[Items from a data source]
· · · · · · ·

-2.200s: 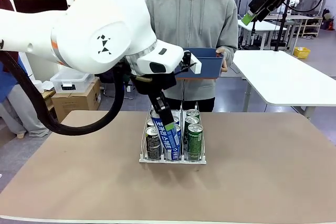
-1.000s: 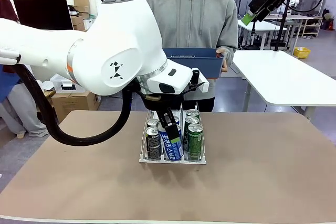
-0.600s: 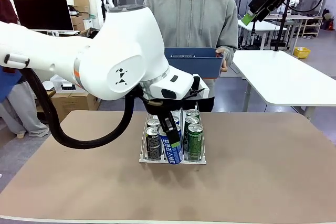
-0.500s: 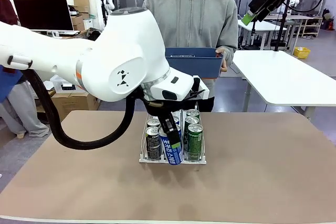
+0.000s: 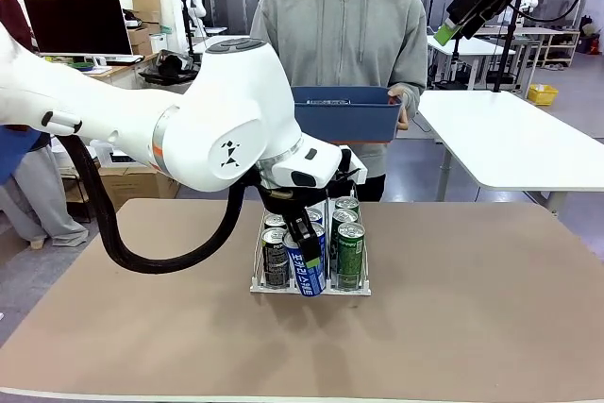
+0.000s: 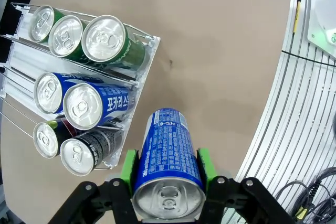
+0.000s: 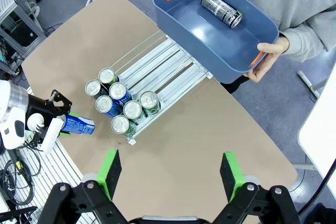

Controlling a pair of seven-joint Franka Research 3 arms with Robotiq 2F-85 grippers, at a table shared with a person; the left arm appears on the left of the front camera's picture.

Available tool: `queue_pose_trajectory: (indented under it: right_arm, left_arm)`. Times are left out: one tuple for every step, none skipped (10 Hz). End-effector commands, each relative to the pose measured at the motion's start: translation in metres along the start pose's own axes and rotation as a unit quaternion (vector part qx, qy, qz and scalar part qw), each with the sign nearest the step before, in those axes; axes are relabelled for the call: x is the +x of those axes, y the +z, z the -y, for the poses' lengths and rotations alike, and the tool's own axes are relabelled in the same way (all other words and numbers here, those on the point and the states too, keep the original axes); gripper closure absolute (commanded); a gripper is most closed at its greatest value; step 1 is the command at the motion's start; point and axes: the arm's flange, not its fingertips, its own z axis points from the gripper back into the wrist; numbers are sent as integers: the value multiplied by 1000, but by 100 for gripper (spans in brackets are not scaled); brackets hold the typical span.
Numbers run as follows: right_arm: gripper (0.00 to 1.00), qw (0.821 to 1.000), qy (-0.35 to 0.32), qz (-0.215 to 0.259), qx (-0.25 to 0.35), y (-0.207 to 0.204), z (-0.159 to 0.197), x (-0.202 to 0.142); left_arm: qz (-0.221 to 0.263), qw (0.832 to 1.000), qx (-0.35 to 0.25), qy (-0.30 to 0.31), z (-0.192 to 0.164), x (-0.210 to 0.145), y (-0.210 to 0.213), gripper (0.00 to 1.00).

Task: Fill the beverage cans into the dispenser.
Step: Place the picked Ionic drink in the line of the Automatic Can Dispenser with the same cans.

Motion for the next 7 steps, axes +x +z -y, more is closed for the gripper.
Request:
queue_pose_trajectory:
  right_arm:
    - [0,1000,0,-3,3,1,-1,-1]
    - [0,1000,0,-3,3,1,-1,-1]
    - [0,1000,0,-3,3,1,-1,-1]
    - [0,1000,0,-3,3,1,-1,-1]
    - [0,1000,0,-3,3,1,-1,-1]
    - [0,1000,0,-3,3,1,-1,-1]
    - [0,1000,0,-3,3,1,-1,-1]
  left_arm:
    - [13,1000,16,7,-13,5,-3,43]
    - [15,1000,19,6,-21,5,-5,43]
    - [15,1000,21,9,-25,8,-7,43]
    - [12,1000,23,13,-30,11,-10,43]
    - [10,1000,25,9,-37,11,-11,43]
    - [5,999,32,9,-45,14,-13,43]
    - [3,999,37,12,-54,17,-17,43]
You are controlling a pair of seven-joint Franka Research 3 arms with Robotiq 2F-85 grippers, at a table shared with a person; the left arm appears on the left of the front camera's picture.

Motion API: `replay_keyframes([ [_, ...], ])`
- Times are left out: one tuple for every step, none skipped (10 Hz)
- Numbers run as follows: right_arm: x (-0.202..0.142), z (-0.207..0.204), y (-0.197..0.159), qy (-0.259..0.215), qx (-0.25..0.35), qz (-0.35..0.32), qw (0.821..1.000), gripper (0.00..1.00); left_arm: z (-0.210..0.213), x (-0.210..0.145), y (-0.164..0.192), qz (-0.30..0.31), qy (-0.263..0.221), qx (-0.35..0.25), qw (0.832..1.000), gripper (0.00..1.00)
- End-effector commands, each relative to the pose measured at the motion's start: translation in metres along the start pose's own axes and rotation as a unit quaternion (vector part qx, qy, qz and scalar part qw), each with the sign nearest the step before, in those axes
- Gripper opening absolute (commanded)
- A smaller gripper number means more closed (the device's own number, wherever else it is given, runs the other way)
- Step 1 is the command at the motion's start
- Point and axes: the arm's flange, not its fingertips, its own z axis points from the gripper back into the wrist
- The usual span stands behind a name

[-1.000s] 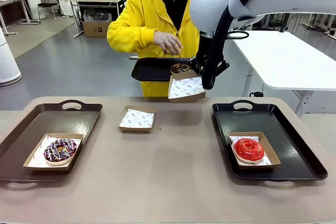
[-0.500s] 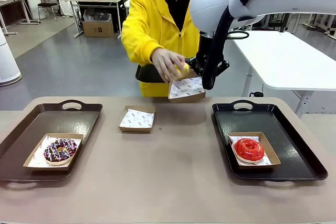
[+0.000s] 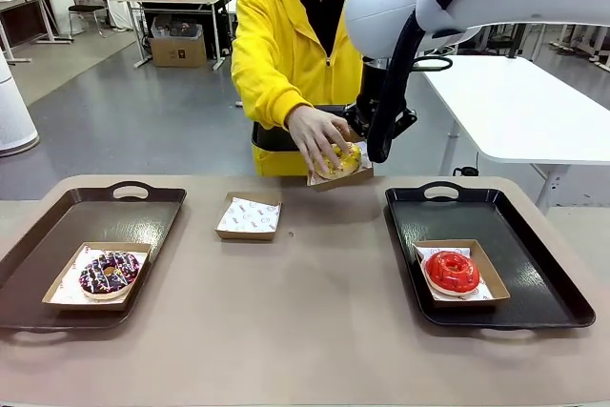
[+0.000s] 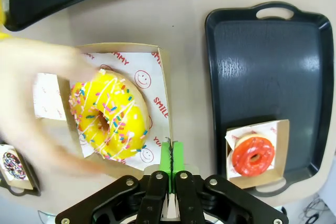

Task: Individually package the donuts and arrange them on the tray.
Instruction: Place the picked Paper togo box on the Handle tray while simultaneously picking up another Paper togo box from the table with the other hand.

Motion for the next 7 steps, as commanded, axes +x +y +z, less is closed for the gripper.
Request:
replay_keyframes([
  [-0.0048,-0.0014,-0.0026,-0.001,-0.001,0.0,1.0,0.0,-0.0001,-0.0051,-0.001,-0.003,-0.002,0.005,1.0,0.99],
  [-0.0048,-0.0014,-0.0026,-0.001,-0.001,0.0,1.0,0.0,-0.0001,-0.0051,-0.001,-0.003,-0.002,0.005,1.0,0.99],
  [-0.0048,-0.0014,-0.0026,-0.001,-0.001,0.0,1.0,0.0,-0.0001,-0.0051,-0.001,-0.003,-0.002,0.005,1.0,0.99],
  [-0.0048,-0.0014,-0.0026,-0.001,-0.001,0.0,1.0,0.0,-0.0001,-0.0051,-0.001,-0.003,-0.002,0.005,1.0,0.99],
  [-0.0048,-0.0014,-0.0026,-0.001,-0.001,0.0,1.0,0.0,-0.0001,-0.0051,-0.001,-0.003,-0.002,0.005,1.0,0.99],
  [-0.0048,-0.0014,-0.0026,-0.001,-0.001,0.0,1.0,0.0,-0.0001,-0.0051,-0.001,-0.003,-0.002,0.005,1.0,0.99],
  [-0.0048,-0.0014,-0.0026,-0.001,-0.001,0.0,1.0,0.0,-0.0001,-0.0051,-0.001,-0.003,-0.002,0.005,1.0,0.99],
])
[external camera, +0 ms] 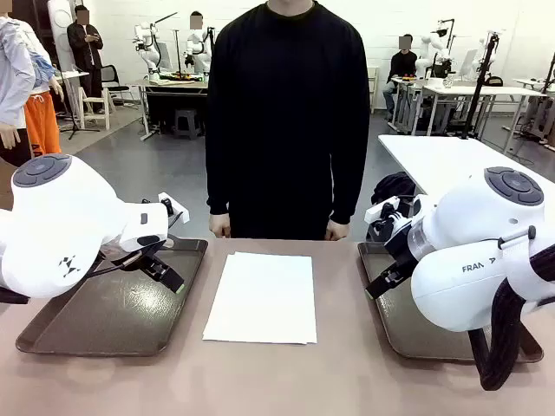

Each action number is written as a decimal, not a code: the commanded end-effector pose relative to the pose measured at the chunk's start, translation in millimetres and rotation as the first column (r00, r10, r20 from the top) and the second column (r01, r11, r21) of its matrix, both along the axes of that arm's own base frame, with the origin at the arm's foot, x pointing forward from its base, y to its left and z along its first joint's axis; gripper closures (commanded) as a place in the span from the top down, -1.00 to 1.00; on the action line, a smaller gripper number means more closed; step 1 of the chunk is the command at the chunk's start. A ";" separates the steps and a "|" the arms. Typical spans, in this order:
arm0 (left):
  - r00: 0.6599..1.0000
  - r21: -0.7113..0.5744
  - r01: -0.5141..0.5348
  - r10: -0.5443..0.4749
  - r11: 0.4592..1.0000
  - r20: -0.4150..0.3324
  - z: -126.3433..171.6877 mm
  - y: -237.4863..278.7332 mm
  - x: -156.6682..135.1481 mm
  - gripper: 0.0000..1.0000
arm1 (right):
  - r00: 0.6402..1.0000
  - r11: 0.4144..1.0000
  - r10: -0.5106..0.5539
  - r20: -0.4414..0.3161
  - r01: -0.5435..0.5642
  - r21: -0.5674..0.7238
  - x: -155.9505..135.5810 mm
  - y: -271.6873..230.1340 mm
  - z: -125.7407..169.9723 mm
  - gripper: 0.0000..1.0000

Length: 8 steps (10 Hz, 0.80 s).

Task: Sort the A4 documents.
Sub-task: Receive the A4 Paper.

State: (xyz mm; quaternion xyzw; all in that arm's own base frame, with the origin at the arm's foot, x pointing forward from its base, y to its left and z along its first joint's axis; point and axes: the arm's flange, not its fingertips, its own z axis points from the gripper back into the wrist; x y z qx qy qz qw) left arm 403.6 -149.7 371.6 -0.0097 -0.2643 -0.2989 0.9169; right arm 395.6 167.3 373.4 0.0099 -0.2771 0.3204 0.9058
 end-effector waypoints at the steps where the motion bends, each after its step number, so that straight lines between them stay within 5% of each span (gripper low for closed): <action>1: 1.000 0.000 0.000 0.000 1.000 0.000 0.0 -0.1 0.0 1.00 | 1.000 1.000 0.000 0.000 0.000 0.000 0.0 0.0 0.0 1.00; 8: 1.000 0.000 0.000 0.000 1.000 0.000 0.0 -0.1 0.0 1.00 | 1.000 1.000 0.000 0.000 0.000 0.000 0.0 0.0 0.0 1.00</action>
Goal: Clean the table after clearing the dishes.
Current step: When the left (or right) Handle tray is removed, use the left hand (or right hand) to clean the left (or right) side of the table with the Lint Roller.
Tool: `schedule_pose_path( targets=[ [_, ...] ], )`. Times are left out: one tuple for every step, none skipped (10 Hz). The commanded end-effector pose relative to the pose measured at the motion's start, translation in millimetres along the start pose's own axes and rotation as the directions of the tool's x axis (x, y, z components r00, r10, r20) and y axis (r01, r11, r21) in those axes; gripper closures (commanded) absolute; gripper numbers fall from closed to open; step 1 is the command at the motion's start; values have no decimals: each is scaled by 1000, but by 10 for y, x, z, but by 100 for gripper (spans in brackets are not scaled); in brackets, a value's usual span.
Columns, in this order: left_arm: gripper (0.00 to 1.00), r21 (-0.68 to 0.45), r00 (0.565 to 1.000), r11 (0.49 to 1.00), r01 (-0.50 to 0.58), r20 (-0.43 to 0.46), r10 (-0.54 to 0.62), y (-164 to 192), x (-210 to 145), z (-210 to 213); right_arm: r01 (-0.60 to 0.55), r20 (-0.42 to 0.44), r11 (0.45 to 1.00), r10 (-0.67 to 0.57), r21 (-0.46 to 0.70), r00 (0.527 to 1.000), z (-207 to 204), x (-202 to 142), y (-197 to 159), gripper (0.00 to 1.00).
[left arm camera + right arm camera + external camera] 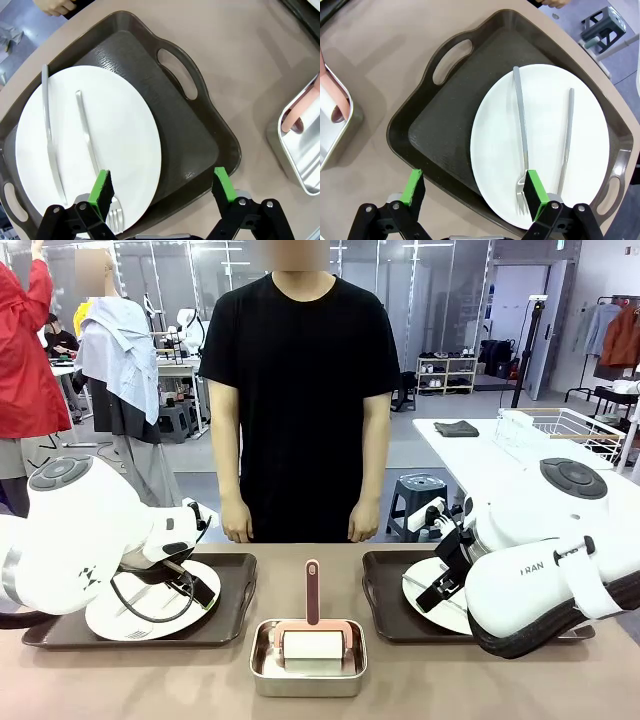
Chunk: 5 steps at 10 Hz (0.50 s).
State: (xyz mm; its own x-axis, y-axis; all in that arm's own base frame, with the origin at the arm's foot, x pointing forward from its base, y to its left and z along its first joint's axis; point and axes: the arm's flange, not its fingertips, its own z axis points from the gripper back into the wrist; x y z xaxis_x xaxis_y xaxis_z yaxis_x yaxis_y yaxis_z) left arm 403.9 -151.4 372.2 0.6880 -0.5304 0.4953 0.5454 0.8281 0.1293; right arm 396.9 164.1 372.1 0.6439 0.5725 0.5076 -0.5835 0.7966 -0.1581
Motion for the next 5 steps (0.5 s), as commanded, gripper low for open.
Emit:
schedule_pose_path(
  targets=[
    [0,0,1000,1000,0,0,0,1,-1,0,0,0,1000,0,1,1000,0,1,4,0],
    [0,0,1000,1000,0,0,0,1,-1,0,0,0,1000,0,1,1000,0,1,4,0],
    [0,0,1000,1000,0,0,0,1,-1,0,0,0,1000,0,1,1000,0,1,4,0],
    [0,0,1000,1000,0,0,0,0,0,0,0,0,1000,0,0,1000,0,0,0,0],
    [0,-14,1000,1000,-6,-9,6,118,156,111,8,11,999,-9,44,1000,111,124,-144,0]
  ],
)
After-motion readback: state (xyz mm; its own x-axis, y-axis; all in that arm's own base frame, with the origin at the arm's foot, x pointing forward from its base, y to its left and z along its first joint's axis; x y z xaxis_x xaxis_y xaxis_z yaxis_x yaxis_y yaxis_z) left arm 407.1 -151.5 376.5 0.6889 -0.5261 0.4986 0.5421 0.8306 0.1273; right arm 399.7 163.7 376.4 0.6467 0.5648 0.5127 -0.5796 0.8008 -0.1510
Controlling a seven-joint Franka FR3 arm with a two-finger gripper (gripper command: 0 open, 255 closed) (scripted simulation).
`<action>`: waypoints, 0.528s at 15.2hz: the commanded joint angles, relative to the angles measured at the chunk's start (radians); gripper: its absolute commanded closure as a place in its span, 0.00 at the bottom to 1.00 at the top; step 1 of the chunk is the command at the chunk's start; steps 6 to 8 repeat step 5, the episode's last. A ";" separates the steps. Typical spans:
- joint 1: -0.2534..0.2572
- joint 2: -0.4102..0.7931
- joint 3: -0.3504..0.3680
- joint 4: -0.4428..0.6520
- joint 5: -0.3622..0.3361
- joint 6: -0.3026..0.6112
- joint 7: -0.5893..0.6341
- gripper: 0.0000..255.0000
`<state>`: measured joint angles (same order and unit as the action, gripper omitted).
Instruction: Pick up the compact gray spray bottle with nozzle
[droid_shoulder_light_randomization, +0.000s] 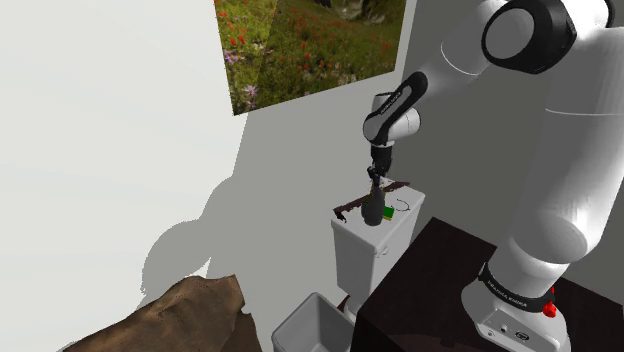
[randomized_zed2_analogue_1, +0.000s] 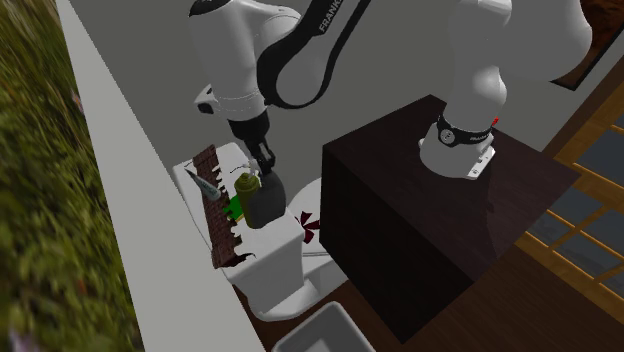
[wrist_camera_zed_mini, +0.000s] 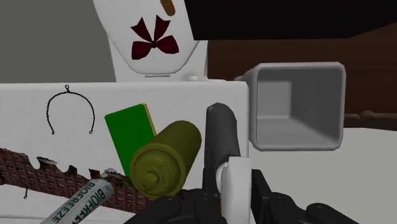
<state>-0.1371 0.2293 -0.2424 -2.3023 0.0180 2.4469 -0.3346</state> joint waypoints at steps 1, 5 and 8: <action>0.004 -0.024 -0.002 0.002 -0.008 -0.026 0.007 1.00; 0.006 -0.048 -0.005 0.006 -0.016 -0.053 0.012 1.00; 0.006 -0.048 -0.005 0.006 -0.016 -0.053 0.012 1.00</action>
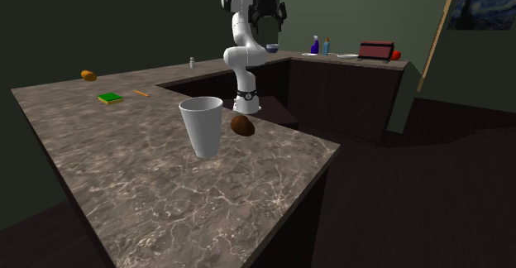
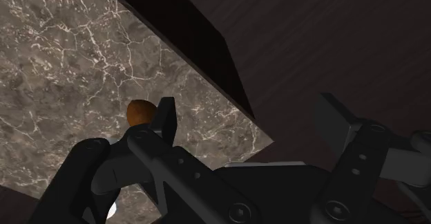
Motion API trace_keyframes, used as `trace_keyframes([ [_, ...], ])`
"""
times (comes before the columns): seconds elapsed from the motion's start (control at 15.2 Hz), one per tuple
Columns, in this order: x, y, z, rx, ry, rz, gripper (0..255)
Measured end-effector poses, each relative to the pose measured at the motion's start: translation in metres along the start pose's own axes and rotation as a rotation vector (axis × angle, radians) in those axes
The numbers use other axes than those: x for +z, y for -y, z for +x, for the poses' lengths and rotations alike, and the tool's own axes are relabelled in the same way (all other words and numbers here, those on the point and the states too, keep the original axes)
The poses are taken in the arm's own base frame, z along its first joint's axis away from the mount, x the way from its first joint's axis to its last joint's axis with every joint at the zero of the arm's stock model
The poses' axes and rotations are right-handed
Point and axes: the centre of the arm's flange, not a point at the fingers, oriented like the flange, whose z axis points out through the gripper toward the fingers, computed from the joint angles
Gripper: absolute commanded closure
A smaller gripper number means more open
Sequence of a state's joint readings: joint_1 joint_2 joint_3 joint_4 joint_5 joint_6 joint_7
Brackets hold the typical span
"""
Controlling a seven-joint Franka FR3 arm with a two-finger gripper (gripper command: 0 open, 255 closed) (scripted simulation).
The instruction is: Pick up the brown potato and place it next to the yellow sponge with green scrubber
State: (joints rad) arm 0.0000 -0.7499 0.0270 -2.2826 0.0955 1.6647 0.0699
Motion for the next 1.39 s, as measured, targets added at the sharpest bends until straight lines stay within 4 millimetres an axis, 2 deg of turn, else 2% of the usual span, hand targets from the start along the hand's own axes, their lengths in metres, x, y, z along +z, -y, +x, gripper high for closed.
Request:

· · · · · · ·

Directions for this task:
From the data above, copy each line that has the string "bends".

Result of this exercise:
 end-effector waypoints at the steps where the motion bends, each after its step number, so that straight lines between them stay within 5% of each span (gripper low for closed): <action>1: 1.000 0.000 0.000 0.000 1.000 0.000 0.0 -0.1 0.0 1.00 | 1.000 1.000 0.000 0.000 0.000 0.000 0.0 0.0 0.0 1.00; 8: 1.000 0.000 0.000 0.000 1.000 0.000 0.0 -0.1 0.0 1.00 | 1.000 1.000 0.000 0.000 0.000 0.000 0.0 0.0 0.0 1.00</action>
Motion for the next 1.39 s, as measured, targets added at the sharpest bends until straight lines stay within 4 millimetres an axis, 2 deg of turn, else 2% of the usual span, hand targets from the start along the hand's own axes, their lengths in metres, x, y, z along +z, -y, +x, gripper high for closed.

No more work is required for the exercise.